In deepest winter two crows throw their voices into the blue air. Toward the end of the thawing day they rise on the still-mild wind, two notes of music that have escaped the songbook. They drift out of sight and back again. Their rough calls float down light as shadows growing long. Soon in the dark pine grove the crows and the night will be silent, empty, waiting to fill with stars.

HennenCover.jpgHennen’s poems often begin in the work he performed as a long-time employee of Minnesota’s Department of Natural Resources: planting little pine trees, digging in a gravel pit, killing thistles in a field using a backpack sprayer and “the chemical 2, 4-D.” He depicts the many plants and grasses, charmingly differentiates between toads and frogs, and knows about wolves. There is seasonal light of many fresh and beautiful descriptions, and all kinds of skies and winds. He achieves a restrained richness through his particular but non-repetitive manner of abiding attention and bare, elegant portraiture.
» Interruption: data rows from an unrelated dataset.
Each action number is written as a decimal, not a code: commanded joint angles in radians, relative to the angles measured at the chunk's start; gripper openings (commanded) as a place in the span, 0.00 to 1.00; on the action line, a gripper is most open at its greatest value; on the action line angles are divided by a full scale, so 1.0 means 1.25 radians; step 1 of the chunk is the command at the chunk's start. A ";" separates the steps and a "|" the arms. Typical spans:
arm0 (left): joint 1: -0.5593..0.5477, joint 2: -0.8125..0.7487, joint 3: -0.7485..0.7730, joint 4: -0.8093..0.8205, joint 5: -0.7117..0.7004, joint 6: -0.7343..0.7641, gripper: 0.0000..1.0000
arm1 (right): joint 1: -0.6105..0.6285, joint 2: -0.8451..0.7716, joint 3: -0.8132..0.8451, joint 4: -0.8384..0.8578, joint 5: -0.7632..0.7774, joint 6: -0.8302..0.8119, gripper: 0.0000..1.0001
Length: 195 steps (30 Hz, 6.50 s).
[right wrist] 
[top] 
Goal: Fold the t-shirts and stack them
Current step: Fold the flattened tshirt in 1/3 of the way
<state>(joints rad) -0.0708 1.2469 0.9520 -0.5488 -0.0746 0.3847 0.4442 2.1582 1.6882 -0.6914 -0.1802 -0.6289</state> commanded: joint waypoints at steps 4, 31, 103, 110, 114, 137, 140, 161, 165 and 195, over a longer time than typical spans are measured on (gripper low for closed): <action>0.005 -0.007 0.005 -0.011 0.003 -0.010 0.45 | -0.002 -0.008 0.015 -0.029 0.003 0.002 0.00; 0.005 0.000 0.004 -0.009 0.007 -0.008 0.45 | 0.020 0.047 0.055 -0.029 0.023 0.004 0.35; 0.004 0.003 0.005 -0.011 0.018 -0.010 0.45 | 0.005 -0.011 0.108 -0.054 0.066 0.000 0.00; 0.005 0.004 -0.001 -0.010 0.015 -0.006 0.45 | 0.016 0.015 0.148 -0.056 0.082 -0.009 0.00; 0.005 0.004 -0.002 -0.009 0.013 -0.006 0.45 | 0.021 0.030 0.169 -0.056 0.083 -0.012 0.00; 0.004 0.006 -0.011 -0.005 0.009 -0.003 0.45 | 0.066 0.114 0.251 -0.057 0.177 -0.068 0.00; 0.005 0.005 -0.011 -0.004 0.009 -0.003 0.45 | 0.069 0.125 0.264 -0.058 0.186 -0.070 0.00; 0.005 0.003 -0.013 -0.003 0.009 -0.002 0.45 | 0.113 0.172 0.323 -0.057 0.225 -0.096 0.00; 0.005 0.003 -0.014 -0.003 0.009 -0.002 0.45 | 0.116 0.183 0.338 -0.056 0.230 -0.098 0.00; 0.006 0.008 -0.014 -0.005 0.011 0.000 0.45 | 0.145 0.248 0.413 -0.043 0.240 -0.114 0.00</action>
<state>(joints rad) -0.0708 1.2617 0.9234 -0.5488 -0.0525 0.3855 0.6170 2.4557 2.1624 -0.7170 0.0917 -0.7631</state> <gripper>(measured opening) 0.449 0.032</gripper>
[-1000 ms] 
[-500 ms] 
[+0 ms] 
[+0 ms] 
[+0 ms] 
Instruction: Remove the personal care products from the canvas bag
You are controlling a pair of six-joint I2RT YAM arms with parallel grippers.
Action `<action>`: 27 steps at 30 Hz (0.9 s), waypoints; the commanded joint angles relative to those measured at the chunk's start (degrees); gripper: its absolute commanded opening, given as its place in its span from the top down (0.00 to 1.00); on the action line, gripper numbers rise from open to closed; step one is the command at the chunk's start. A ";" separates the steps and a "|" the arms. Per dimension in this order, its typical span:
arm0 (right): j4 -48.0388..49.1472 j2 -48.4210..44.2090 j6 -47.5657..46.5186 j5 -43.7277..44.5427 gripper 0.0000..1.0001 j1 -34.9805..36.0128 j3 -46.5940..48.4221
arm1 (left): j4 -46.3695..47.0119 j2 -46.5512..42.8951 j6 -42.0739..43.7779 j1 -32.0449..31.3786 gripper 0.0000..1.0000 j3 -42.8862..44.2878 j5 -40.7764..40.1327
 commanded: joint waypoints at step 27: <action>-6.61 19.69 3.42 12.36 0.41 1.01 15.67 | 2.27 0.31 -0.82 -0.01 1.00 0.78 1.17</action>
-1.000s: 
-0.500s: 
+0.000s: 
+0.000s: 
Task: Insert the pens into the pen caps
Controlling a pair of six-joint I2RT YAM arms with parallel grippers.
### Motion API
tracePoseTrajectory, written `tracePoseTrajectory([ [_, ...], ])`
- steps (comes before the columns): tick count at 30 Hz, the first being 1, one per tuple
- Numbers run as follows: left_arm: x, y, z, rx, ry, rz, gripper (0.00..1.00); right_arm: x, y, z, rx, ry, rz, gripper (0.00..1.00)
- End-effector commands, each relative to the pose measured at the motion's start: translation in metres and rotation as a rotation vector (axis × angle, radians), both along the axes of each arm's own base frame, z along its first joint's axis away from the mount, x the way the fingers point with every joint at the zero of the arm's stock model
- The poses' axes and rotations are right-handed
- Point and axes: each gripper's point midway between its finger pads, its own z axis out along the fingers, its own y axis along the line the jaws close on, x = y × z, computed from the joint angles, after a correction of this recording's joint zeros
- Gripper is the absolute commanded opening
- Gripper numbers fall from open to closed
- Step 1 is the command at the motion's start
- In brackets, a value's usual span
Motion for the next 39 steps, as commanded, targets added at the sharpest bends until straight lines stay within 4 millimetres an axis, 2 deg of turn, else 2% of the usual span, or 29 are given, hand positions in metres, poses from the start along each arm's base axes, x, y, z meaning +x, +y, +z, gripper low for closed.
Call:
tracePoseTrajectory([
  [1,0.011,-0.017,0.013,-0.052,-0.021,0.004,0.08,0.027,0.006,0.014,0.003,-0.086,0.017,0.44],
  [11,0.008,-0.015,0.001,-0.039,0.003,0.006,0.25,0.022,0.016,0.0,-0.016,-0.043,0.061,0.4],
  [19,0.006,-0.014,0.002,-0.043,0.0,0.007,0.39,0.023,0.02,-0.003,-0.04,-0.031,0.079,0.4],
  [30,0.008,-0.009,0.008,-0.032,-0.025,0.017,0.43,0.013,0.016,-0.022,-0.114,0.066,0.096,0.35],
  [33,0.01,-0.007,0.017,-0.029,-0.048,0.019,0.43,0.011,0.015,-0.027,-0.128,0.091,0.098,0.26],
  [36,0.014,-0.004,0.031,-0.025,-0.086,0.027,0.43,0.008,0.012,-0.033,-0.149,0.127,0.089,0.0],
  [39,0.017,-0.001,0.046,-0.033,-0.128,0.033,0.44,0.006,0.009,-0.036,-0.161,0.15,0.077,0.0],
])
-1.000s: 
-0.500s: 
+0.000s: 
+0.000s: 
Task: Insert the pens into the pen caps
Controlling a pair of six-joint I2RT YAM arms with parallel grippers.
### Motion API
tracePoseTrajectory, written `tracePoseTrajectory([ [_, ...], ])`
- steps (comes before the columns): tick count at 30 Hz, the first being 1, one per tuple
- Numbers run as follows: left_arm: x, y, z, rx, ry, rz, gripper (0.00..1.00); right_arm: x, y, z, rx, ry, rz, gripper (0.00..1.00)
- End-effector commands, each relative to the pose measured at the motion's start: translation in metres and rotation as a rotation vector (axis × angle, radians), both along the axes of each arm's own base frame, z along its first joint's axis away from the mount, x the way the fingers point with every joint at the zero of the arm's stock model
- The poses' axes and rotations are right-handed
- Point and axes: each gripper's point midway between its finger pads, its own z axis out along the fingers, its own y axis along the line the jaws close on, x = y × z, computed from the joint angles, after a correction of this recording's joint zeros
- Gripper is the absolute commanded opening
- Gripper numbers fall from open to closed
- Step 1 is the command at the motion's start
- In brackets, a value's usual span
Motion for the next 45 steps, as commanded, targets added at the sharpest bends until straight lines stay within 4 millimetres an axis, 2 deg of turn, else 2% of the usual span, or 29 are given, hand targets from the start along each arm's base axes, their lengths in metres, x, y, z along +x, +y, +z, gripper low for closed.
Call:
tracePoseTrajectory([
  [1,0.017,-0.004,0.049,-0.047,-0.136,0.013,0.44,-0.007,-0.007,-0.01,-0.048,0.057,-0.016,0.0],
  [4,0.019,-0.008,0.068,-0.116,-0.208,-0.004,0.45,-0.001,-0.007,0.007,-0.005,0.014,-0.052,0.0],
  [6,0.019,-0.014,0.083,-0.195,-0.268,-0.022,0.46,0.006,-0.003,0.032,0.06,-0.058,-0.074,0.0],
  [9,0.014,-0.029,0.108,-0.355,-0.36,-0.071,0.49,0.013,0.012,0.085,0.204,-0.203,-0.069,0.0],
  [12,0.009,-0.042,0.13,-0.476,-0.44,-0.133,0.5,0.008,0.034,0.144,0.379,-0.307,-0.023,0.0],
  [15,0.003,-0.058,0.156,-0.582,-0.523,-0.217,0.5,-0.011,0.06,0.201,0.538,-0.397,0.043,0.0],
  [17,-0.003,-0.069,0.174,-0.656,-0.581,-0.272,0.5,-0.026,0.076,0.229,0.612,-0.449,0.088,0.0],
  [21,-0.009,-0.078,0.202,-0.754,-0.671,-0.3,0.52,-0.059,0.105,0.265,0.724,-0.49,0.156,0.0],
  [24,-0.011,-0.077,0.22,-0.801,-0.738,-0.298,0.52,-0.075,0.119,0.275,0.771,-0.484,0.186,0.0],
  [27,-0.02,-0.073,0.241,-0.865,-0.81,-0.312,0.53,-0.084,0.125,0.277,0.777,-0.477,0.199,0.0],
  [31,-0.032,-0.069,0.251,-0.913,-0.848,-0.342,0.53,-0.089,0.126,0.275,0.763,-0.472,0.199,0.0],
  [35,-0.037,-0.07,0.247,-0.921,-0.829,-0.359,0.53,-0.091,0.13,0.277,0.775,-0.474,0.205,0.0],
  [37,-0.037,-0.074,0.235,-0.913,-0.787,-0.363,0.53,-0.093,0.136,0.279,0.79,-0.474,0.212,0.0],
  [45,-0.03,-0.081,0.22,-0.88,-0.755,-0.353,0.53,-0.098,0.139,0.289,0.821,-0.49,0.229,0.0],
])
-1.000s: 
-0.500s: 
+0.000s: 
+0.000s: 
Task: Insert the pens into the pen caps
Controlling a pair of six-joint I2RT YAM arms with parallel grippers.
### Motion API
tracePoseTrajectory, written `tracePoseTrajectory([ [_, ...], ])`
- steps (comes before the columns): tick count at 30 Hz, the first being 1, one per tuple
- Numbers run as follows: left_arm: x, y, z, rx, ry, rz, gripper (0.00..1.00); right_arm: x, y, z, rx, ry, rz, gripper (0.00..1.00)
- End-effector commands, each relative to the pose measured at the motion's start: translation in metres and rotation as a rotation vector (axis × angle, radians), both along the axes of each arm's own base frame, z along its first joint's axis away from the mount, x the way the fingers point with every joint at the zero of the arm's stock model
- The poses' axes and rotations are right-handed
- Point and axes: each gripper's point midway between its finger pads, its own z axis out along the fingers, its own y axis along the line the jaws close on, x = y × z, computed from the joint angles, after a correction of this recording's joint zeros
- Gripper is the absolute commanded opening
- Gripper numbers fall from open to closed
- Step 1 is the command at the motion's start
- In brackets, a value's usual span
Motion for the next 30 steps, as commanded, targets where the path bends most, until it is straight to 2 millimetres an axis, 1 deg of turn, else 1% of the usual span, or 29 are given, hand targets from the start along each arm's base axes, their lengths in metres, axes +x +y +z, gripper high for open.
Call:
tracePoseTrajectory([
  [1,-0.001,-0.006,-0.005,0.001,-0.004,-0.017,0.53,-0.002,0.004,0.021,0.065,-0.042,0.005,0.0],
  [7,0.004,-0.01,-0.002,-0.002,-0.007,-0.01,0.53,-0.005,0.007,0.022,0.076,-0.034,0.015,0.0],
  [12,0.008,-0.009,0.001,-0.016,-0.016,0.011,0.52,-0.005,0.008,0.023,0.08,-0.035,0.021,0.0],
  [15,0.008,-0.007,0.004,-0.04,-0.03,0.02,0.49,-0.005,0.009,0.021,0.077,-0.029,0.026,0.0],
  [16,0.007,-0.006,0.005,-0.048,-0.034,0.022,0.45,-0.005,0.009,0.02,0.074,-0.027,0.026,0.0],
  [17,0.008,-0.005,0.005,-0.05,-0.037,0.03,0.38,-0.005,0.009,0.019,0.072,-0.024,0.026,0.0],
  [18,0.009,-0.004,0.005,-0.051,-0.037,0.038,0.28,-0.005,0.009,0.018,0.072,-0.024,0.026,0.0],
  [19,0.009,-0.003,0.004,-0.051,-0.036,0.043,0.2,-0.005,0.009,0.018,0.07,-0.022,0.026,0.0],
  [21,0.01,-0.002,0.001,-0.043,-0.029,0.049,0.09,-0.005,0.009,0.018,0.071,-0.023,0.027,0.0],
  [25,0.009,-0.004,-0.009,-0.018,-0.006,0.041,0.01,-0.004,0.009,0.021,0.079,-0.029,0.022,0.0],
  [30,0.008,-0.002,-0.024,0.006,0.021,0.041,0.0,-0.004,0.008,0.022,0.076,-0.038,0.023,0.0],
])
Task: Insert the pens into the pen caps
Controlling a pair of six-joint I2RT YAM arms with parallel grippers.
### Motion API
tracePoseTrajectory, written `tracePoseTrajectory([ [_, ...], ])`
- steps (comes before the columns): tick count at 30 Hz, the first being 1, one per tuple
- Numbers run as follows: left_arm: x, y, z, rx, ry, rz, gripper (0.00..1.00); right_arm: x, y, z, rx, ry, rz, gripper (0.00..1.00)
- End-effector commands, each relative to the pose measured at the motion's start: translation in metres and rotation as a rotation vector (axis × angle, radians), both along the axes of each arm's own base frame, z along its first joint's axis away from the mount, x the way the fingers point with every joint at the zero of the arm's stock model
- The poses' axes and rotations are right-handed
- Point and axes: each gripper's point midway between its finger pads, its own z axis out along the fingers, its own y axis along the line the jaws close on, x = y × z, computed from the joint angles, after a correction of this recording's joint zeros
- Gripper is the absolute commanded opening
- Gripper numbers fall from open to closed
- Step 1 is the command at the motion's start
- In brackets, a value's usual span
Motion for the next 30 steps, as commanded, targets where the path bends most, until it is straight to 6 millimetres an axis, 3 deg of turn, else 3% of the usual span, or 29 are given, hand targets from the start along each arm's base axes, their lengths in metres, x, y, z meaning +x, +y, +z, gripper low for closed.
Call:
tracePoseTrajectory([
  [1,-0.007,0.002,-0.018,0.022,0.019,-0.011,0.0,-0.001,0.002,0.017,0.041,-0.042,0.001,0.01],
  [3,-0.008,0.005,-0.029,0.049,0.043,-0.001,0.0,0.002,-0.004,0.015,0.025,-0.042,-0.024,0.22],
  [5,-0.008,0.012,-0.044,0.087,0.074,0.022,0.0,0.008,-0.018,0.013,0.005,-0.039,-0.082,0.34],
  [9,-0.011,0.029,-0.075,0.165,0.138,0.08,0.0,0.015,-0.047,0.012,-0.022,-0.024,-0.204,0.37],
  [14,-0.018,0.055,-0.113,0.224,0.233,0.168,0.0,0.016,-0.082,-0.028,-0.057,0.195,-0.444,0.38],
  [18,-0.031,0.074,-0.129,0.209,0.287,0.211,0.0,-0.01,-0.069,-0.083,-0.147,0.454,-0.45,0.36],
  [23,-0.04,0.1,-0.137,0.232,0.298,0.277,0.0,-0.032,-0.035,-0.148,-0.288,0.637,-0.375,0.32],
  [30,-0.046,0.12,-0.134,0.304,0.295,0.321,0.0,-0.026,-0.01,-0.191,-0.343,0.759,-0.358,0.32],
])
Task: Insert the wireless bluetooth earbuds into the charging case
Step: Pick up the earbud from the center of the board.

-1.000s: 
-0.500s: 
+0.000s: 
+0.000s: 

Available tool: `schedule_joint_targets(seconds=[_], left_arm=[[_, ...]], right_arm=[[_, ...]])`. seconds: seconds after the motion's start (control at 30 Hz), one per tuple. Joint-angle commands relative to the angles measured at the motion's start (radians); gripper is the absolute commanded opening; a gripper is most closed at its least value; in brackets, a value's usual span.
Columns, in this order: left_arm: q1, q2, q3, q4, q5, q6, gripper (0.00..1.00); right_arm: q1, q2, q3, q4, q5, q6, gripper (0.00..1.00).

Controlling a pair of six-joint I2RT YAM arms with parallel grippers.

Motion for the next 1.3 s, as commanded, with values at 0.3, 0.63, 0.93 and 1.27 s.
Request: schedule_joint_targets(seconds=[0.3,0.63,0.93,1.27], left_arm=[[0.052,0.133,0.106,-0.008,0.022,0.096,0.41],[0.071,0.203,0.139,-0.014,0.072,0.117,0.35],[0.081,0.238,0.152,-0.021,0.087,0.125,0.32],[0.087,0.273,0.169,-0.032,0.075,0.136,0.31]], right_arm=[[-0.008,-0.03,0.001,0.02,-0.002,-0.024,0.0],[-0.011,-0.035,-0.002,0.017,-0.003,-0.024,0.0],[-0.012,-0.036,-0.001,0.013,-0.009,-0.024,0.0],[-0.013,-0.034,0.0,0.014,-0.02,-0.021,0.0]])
I read these poems for the surprises and jewels. I prize them for their sculpted forcefulness and ingeniously deep economies. “Light leaves the earth a piece at a time, one hand letting go of the tree branch while the other hangs on longer, slowly losing its grip until it understands no help is coming and at last lets go.” As a native Iowan I relate to Hennen’s landscape, and admire and feel enriched by his immersion. He brings the hard, hard-grass prairie fields close, and the crickets and the grasshoppers, and reminds me about the very particular nature of the coldest-day snow his father called “skift:” “bread flour,” spreading “in thin ribbons on the clear ice of puddles frozen to the dirt.”

And I read them for the simply cast insights, his quiet talk about hard weather and the other disintegrators, which occur from the beginning --

Home Place

The old house went down the basement stairs
And didn’t come back up.

The people
The cows
The sheep
The pigs and the chickens
Have disappeared through a great hole
In the landscape.

-- to the end, as in “Corn Picking 1956 — Afternoon Break,” a heartbreaking, layered evocation of a cold prairie day spent in his father’s company.

Hennen illustrates things and “the otherness of things,“ “the differences of objects.” He says, “each tree, each clod is filled with the mud of its own stars.” His work is “following the seasons around,” arriving at “a cabin / With kitchen lights already on.” Working alone, cleaning the day’s catch at night, he observes, “Darkness sticks to everything.” So it does, in a gleaming, fish-scale-sequin way.

[Published May 7, 2013. 180 pages, $18.00 paperback]

Leslie Shinn’s Inside Spiders was awarded the 2013 Lexi Rudnitsky First Book Prize in Poetry from Persea Books. She lives and works in Philadelphia.

thank you

I look forward to this blog post 2x a year. I always get clued into good stuff.